If your parts are smaller, say approximately the size of sewing machine internal parts,
and you need extreme stiffness,
then plastics may not be an appropriate substitute for metal.

I can conjecture sound commercial reasons for not revealing much more here,
so I suggest you hire a temp with serious plastics skills to help you
figure out what might be feasible in your application.





Mike Halloran
Pembroke Pines, FL, USA
 
Embedding metal in carbon is possible although we've usually shrunk in things like bushes after making the composite. Because the composite doesn't change shape much with temperature heating it is pointless and very close control of the metal's dimension is needed to shrink it in successfully. Usually titanium alloy (which has low CTE making it even more difficult) or stainless steel is used to avoid corrosion from the carbon (if stainless something like A286 with passable specific strength provided it's compatible with any bolts mating with the part (avoid galling so if the bolts are A286 don't use it for a bush)).
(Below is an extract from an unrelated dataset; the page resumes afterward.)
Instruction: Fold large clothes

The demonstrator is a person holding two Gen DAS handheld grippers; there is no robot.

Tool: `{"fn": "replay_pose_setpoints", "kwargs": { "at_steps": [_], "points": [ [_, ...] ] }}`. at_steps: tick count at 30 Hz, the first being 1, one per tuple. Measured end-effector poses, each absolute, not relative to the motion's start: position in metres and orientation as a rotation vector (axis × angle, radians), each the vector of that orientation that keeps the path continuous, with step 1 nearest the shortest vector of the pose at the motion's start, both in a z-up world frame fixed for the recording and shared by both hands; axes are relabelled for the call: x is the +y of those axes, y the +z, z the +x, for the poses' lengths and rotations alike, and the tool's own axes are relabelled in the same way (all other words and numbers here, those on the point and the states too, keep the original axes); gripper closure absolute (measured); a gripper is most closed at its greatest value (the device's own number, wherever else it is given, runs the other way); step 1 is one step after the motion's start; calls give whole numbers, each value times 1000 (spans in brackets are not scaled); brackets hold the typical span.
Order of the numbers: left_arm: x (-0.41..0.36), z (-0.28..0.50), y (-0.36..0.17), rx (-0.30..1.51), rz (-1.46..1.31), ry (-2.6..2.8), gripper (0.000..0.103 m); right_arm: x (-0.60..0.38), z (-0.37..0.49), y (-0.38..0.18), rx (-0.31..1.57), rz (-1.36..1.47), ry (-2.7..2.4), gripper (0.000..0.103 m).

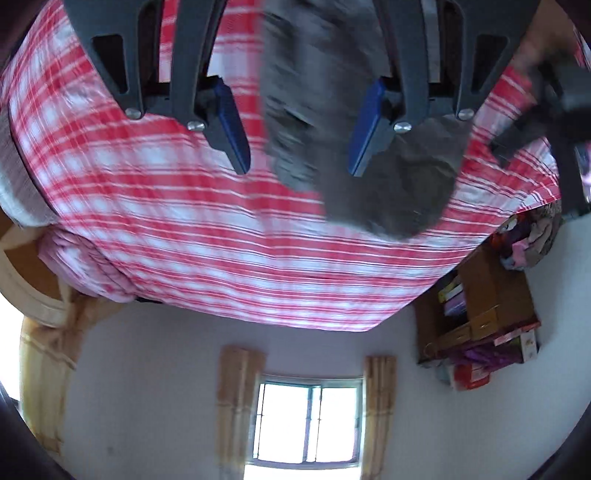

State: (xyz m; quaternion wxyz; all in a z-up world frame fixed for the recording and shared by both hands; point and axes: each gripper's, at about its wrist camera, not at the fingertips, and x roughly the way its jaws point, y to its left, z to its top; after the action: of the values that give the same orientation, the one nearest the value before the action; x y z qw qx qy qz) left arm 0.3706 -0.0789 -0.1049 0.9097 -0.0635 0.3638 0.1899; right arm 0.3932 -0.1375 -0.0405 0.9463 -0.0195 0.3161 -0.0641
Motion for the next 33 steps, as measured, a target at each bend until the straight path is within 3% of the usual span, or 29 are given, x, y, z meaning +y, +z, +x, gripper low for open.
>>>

Embedding from cure or molding is always problematic because locating the metal part is tricky even if location pins or similar tooling is used because predicting the spring of the composite is hard (a simple radius will tend to spring in). If the metal needs to mate with another part it's usual to allow for machining it a bit after making the composite (this will be too expensive for high volume so making some parts by trial and error is needed). Other problems are often related to the metal shrinking on cool-down from cure (usually 180° for epoxy or sometimes 120°) or molding if it's PEEK (allow for processing at 400°C) or a similar thermoplastic. Fokker have recently used some PEK which they seem to like better than PEEK (they started out with PPS); note that they like to reinforce the thermoplastic with glass for the leading edge parts they've made for Airbus ( ).

A carbon/epoxy laminate will usually have a CTE of about 2 µε/K if it's more-or-less quasi-isotropic. A short fiber composite will be more (note that Victrex's CTE data is somewhat inconsistent but says it will be at least 5 µε/K and the CTE "along flow" and "average" indicates quite a lot of alignment of fibers with flow).
 
Hi RPstress,
Thank you so much for the tips!

Hi Mike,
Sure, will talk to vendor after figuring out the directions with info from you guys!

Engineers like to solve problems. If there are no problems handily available, they will create their own problems.